EXERCISE GOAL: From the first line to the last, copy the data below word for word.

DATASET EXCERPT:
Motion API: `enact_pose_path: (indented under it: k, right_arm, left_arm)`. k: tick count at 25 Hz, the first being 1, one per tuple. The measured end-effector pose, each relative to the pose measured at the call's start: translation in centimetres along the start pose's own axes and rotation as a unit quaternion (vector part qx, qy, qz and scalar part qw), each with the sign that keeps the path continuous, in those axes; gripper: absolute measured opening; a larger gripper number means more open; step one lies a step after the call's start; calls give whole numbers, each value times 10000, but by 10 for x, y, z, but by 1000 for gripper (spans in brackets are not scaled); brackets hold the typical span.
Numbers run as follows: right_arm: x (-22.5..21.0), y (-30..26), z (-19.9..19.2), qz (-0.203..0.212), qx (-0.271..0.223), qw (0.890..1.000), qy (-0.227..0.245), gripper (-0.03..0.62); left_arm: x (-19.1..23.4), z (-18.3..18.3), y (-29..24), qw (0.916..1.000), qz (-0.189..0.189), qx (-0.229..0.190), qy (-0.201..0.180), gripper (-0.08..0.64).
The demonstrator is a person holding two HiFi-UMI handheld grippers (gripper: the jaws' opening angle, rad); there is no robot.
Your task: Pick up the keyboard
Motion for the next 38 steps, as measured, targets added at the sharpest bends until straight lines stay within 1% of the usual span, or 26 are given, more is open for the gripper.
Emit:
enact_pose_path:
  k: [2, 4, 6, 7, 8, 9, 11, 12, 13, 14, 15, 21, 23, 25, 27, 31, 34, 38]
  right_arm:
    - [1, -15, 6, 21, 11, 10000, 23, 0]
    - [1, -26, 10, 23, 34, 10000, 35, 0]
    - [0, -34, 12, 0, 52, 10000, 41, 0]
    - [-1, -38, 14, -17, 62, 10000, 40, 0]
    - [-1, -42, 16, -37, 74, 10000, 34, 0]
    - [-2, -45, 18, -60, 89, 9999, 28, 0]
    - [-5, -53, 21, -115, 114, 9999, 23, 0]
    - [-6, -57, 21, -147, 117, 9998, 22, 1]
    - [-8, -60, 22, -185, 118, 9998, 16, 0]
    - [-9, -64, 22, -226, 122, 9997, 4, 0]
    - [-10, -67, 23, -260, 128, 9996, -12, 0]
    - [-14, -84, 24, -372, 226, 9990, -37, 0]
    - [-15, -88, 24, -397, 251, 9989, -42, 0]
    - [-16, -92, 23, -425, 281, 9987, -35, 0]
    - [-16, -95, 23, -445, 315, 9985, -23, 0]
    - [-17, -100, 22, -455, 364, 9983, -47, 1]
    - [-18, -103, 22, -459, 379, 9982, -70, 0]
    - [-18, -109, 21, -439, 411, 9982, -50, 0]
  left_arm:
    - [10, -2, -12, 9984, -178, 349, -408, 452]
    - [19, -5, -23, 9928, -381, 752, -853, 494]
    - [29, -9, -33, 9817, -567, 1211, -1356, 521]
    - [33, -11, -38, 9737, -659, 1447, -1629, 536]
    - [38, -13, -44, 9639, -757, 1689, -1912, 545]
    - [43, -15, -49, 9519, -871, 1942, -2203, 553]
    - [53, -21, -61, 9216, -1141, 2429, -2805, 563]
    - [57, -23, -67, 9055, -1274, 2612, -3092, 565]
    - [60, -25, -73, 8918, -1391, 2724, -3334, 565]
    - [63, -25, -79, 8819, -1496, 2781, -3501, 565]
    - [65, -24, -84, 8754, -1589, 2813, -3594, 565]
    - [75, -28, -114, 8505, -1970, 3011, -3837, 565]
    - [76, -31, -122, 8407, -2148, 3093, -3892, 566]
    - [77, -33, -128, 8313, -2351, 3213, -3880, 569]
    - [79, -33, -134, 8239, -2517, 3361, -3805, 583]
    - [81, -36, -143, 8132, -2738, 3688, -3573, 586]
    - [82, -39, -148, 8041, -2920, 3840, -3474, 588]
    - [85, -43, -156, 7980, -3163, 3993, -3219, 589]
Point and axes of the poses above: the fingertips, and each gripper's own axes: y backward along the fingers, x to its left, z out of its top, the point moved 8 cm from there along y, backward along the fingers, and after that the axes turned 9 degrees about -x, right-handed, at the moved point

YOUR RESPONSE:
Motion API: `enact_pose_path: (indented under it: k, right_arm, left_arm)`. k: tick count at 25 Hz, the first being 1, one per tuple. The measured end-effector pose, each relative to the pose measured at the call's start: translation in centimetres along the start pose's own axes and rotation as a unit quaternion (vector part qx, qy, qz and scalar part qw), each with the sign that keeps the path continuous, in those axes; gripper: absolute measured opening; a larger gripper number means more open; step one lies a step after the call's start; calls give whole numbers, each value times 10000, but by 10 for x, y, z, but by 1000 for gripper (spans in brackets are not scaled); brackets hold the typical span.
Numbers run as follows: right_arm: x (-22.5..21.0), y (-30..26), z (-19.9..19.2), qz (-0.203..0.212), qx (-0.271..0.223), qw (0.890..1.000), qy (-0.227..0.245), gripper (-0.03..0.62); left_arm: x (-19.1..23.4), z (-18.3..18.3), y (-29..24), qw (0.916..1.000), qz (-0.189..0.189), qx (-0.229..0.190), qy (-0.201..0.180), gripper (-0.08..0.64).
The demonstrator is a person holding two HiFi-UMI handheld grippers (gripper: the jaws' opening angle, rad); there is no robot.
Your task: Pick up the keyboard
Motion for the next 38 steps, as measured, targets added at the sharpest bends until straight lines stay within 1% of the usual span, or 26 are given, more is open for the gripper.
Emit:
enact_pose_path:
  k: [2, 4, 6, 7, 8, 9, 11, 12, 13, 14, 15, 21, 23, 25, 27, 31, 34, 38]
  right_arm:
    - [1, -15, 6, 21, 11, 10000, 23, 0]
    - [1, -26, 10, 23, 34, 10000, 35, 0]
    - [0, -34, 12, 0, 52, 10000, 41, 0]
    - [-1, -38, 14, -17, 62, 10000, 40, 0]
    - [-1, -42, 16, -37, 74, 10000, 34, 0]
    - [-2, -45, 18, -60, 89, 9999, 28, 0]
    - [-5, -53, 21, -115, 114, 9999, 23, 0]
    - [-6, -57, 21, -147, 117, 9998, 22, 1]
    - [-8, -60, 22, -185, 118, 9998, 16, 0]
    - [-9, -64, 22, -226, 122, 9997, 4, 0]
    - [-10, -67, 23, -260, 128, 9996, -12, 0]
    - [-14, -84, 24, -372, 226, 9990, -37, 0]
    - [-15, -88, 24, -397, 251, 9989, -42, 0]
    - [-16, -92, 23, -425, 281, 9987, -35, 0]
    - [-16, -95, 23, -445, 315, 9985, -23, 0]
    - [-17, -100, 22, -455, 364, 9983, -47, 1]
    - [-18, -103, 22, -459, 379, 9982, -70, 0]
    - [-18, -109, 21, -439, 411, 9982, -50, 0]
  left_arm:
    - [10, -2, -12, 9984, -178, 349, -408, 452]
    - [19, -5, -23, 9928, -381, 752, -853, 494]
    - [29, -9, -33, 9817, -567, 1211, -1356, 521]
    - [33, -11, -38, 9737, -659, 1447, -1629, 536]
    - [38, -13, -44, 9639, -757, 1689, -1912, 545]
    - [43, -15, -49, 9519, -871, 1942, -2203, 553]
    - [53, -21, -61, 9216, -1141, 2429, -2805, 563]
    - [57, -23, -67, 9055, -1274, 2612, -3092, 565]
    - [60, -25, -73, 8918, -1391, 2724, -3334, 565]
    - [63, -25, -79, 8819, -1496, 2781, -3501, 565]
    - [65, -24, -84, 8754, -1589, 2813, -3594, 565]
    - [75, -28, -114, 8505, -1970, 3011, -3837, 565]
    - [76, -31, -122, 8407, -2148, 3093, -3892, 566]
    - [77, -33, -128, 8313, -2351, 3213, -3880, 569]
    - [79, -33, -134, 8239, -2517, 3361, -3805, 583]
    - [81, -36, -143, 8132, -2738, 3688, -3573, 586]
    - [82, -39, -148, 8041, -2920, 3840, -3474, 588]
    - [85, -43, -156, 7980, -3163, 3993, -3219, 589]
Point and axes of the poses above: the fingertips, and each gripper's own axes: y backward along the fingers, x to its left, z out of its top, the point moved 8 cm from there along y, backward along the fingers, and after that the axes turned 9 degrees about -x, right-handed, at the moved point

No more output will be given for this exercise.